Activity: From the line containing "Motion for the" to the last line below, retype everything word for word.

Dataset extract:
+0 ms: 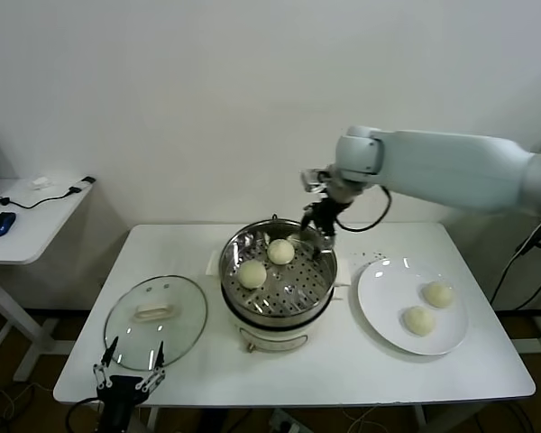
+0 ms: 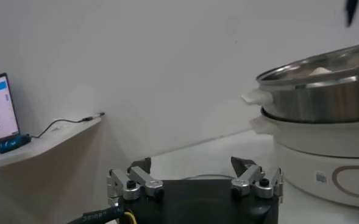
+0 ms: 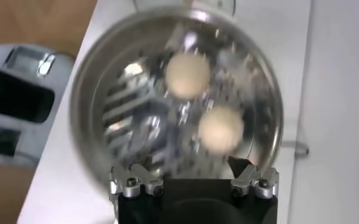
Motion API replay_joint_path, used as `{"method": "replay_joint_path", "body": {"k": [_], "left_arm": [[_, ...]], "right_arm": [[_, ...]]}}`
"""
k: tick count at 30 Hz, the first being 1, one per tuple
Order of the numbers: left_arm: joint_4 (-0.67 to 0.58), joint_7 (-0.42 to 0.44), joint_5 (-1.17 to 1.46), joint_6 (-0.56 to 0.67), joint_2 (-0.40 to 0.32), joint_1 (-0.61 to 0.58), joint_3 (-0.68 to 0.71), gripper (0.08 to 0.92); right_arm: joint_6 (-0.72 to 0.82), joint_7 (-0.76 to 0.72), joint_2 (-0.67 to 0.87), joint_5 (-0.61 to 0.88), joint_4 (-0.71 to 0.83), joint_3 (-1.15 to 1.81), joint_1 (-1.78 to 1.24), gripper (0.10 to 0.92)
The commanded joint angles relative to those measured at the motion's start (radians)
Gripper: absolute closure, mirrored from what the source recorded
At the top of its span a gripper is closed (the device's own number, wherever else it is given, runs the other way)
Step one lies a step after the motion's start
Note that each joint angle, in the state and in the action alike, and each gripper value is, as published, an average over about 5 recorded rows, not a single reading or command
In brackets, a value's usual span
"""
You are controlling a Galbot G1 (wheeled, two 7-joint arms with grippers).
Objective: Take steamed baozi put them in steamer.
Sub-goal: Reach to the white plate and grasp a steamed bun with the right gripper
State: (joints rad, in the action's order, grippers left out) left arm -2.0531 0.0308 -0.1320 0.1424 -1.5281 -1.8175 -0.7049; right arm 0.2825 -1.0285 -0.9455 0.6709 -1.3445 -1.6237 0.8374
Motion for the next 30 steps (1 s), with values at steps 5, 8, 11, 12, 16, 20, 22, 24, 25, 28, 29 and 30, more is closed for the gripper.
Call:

Output:
Motion for the next 30 steps (1 s), with values at steps 5, 8, 11, 12, 16, 20, 22, 24, 25, 28, 29 and 30, more is closed for the gripper.
Call:

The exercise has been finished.